If multiple switch vendors are used within the same fabric it is heterogeneous, the switches may only achieve adjacency if all switches are placed into their interoperability modes. This is called the “open fabric” mode as each vendor’s switch may have to disable its proprietary features to comply with the Fibre Channel standard.

Some switch manufacturers offer a variety of interoperability modes above and beyond the “native” and “open fabric” states. These “native interoperability” modes allow switches to operate in the native mode of another vendor and still maintain some of the proprietary behaviors of both.

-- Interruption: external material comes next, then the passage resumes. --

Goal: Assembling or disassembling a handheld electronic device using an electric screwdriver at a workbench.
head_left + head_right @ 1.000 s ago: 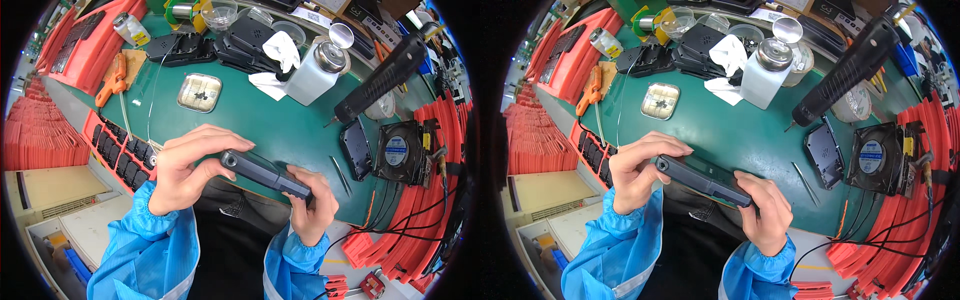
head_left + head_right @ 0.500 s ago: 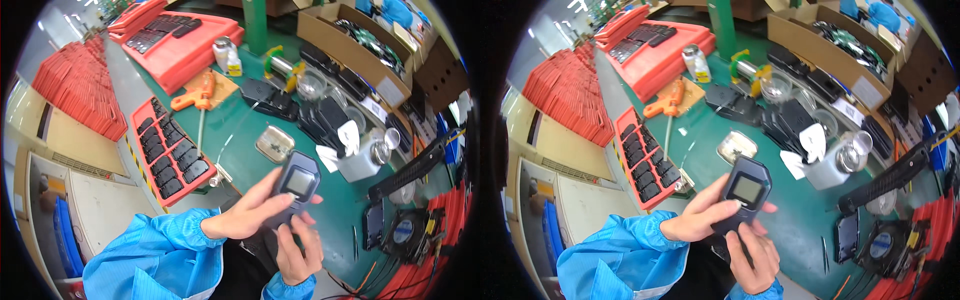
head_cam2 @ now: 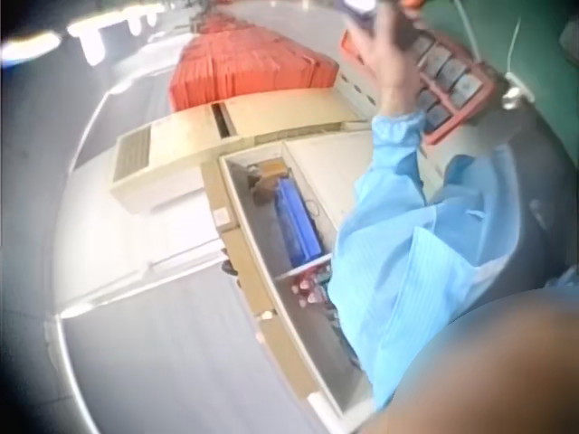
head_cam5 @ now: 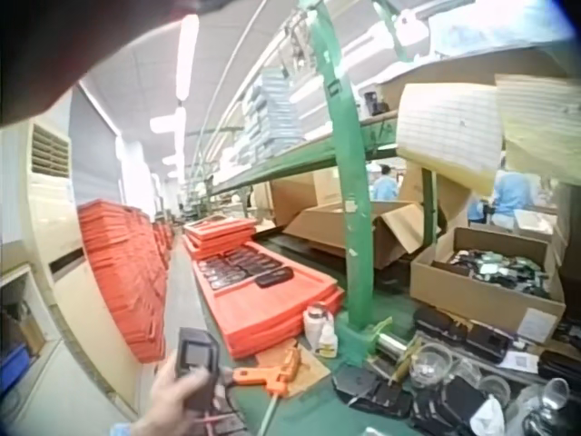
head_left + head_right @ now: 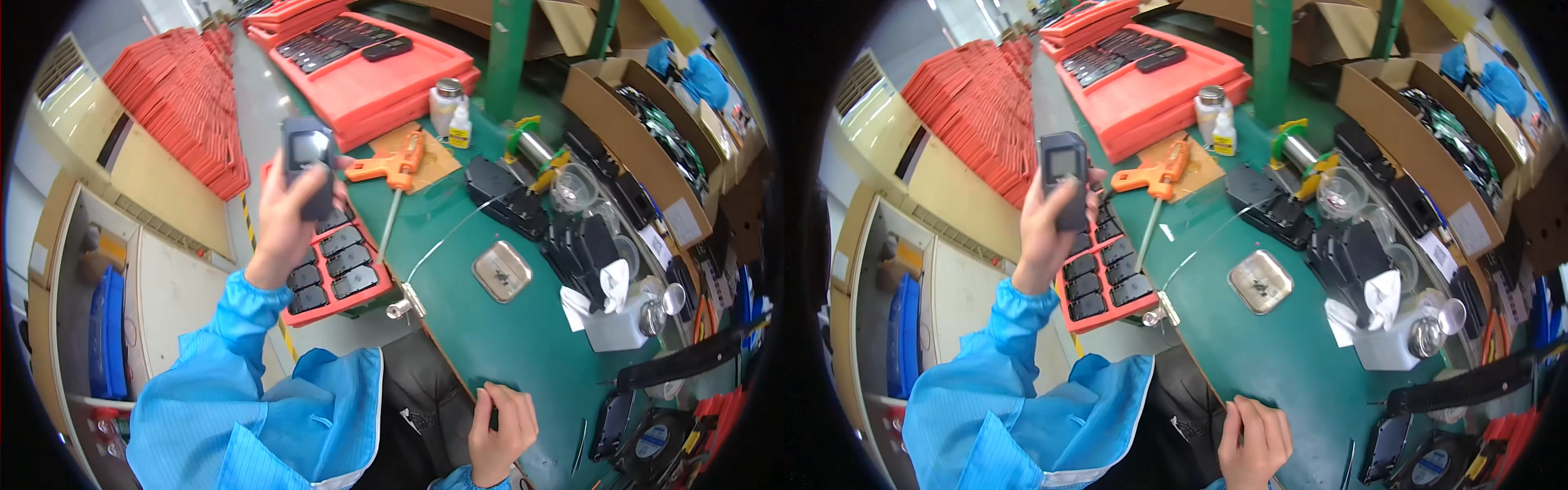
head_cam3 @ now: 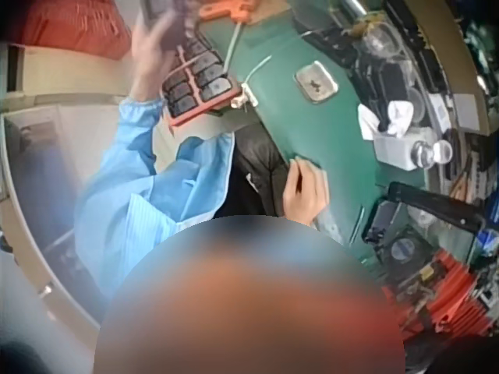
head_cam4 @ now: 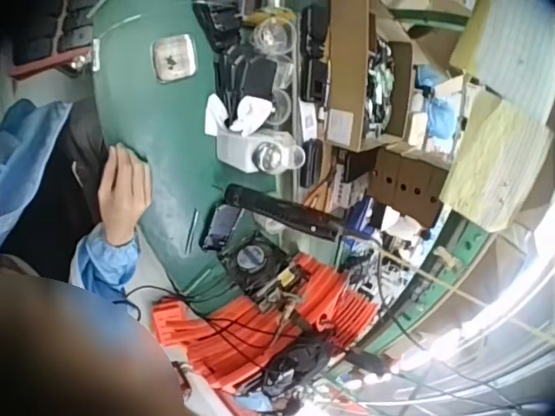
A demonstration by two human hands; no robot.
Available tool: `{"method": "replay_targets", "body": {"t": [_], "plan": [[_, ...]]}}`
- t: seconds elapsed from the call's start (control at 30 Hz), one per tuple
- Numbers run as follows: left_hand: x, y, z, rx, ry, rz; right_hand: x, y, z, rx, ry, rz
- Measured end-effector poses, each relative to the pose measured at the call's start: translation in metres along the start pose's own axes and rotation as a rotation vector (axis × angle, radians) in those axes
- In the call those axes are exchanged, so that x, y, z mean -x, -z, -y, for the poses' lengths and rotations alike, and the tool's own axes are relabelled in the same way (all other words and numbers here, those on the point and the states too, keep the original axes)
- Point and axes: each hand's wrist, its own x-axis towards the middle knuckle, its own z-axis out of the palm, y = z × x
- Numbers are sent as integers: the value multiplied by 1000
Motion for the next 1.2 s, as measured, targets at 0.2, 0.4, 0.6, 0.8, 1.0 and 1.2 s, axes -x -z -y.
{"method": "replay_targets", "body": {"t": [0.2,0.4,0.6,0.8,1.0,1.2], "plan": [[11,185,82,8,255,-346,-9,-9,8,62,53,5],[23,267,186,-671,515,-275,-8,-20,14,251,59,-56],[-44,391,251,-938,365,-326,-7,-32,13,395,118,-71],[-146,436,272,-1295,488,-166,-8,-42,14,542,115,-142],[-183,476,315,-1395,476,74,-17,-53,18,611,126,-170],[-167,506,338,-1026,425,45,-18,-53,15,664,136,-151]]}}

However, running in native interoperability mode may still disable some proprietary features and can produce fabrics of questionable stability.

Host bus adapters[edit]

Dual port 8Gb FC host bus adapter card.

Dual port 16Gb FC host bus adapter card.

Fibre Channel HBAs, as well as CNAs, are available for all major open systems, computer architectures, and buses, including PCI and SBus. Some are OS dependent. Each HBA has a unique World Wide Name (WWN), which is similar to an Ethernet MAC address in that it uses an Organizationally Unique Identifier (OUI) assigned by the IEEE. However, WWNs are longer (8 bytes). There are two types of WWNs on a HBA; a node WWN (WWNN), which can be shared by some or all ports of a device, and a port WWN (WWPN), which is necessarily unique to each port.